For size, a star is given if the ‘cluster’ is in the top 10 percent within the same cluster category in Europe in terms of the number of employees. For specialization, a location quotient approach is used – the proportion of total employment in a cluster category in a region’s total employment compared with the proportion of total European employment in that cluster. If a specialization quotient of 2 or more is calculated, then the ‘cluster’ receives a star. Finally, the ‘focus’ measure shows the extent to which the regional economy is focused upon the industries comprising the cluster category. The top 10 percent of clusters that account for the largest proportion of their region’s total employment receive a star although, if the number of employees in a cluster is fewer than 1000, the cluster is not given a star, in order to prevent the appearance of very small insignificant clusters (Sölvell et al., 2009).
To this, two cluster ‘performance’ measures are added: regional (i.e. not cluster-specific) innovation index values (on a three-point scale), and a national (i.e. not regional) export performance measure for the cluster categories (again on a three-point scale, with ‘very strong’ indicating that the cluster’s share of world exports for that cluster was at least twice as high as the country’s share of total world exports) (see Sölvell et al., 2009) In addition, the ECO maps data for ‘cluster organizations’ and more general public organizations such as Regional Development Agencies.
Given the previous discussion, the interchangeable use of the terms ‘cluster’ and ‘agglomeration’ and the use of ‘agglomeration’ to refer to what the measurement can actually define only as an employment concentration or a specialization of an industry are clearly problematic.
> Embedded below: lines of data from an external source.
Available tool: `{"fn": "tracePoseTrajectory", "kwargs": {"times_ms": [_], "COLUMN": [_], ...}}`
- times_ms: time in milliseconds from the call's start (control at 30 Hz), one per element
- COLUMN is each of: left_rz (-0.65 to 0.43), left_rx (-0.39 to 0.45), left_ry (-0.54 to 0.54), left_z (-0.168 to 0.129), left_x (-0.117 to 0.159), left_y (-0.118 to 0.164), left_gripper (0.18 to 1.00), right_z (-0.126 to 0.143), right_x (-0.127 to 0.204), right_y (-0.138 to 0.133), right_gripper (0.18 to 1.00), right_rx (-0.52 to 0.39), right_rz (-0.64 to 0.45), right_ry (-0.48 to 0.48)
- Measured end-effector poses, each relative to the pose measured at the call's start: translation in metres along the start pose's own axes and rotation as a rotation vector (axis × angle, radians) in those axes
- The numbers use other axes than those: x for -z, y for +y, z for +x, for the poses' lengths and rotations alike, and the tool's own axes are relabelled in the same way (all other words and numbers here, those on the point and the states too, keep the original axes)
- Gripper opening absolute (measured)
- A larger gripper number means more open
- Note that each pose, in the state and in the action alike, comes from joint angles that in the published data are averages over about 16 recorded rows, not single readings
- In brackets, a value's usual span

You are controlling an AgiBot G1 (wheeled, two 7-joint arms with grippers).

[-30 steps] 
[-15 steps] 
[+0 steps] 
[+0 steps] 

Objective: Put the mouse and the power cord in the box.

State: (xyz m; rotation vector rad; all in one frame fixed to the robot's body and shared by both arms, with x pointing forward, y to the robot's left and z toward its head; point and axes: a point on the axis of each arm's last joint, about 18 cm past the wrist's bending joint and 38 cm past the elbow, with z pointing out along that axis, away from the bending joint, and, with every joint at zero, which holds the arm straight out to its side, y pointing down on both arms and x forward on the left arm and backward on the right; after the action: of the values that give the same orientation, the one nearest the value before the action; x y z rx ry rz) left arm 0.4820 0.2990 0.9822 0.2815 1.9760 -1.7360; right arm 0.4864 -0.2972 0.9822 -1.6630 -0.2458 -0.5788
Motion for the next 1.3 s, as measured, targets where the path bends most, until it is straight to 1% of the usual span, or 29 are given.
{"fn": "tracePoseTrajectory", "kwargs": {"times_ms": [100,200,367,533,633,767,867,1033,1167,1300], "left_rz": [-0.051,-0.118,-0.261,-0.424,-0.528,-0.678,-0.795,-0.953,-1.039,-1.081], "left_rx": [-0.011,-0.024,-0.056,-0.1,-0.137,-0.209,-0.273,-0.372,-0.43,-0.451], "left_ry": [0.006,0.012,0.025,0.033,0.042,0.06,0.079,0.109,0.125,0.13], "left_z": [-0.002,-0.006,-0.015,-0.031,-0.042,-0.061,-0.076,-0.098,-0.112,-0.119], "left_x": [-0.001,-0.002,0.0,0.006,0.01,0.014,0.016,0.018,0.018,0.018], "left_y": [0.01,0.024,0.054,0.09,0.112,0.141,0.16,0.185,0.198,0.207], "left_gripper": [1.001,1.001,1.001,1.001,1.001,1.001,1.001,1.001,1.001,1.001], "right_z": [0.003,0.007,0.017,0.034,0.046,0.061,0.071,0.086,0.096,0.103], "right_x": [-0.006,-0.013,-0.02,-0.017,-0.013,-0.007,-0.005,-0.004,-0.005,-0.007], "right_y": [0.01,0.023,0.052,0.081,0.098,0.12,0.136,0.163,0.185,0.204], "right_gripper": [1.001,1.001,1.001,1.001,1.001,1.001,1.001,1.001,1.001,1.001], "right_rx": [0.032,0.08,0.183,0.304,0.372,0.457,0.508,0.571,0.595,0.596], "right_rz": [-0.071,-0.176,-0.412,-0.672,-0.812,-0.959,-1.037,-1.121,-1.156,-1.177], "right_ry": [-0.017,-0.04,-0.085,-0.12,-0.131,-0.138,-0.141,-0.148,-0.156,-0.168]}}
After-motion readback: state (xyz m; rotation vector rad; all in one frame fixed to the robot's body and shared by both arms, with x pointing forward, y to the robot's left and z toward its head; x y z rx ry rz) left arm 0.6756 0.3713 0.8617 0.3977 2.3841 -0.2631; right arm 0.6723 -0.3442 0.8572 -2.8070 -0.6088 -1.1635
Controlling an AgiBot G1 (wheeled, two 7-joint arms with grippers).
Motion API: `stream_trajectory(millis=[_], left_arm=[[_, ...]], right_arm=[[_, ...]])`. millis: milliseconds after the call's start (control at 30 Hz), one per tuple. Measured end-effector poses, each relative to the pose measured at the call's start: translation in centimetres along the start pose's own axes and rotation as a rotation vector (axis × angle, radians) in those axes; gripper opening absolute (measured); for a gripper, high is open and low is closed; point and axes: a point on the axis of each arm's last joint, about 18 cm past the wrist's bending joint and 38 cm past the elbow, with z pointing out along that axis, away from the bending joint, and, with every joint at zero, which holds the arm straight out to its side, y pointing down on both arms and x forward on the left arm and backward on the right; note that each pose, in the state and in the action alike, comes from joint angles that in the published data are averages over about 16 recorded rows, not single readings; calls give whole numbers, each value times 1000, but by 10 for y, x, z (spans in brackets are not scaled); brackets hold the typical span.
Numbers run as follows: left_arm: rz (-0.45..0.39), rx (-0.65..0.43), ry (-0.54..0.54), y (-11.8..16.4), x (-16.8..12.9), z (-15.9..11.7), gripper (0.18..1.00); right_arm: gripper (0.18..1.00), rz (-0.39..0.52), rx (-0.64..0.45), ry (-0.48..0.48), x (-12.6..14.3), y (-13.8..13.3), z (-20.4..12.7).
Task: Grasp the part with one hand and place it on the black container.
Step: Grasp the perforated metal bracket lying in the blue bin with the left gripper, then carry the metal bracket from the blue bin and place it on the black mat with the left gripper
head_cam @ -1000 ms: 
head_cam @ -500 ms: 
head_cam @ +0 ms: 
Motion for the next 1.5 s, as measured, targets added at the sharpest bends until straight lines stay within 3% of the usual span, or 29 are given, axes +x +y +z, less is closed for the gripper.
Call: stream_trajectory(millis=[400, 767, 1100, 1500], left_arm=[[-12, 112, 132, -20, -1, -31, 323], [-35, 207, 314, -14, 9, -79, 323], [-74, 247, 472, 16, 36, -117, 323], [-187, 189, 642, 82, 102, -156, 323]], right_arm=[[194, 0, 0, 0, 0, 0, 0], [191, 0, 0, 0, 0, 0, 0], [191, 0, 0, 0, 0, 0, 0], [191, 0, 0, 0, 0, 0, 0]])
Essentially, the measurements used, albeit for good reasons of data availability, do not in fact measure agglomeration, but rather must assume its existence if the three measures of concentration/specialization are met.
The data regarding innovation are clearly too general to allow analysis of whether or not any knowledge generation and spillover effects are taking place within a ‘cluster’, and the ‘cluster organizations’ data are not utilized to more clearly define the type of ‘cluster’ that may be being observed (given that the literature has highlighted a number of different types that may in fact exist). Nor is any attempt made to examine the regional value chain interlinkages that the Porterian viewpoint itself focuses upon.
Conclusions
In this paper we have highlighted a problem with the current operations of the ECO and questioned its methods of analysis in light of the limited characterization of a cluster it chooses to use. We have also drawn attention to a wider issue in European regional economic policy, namely that what might be seen as merely a semantic issue over the use of the term ‘cluster’ and the historically recognized term ‘agglomeration’ is in fact of importance. We hope that, by making some distinction between the two, this will enable more rounded policy debates in the future.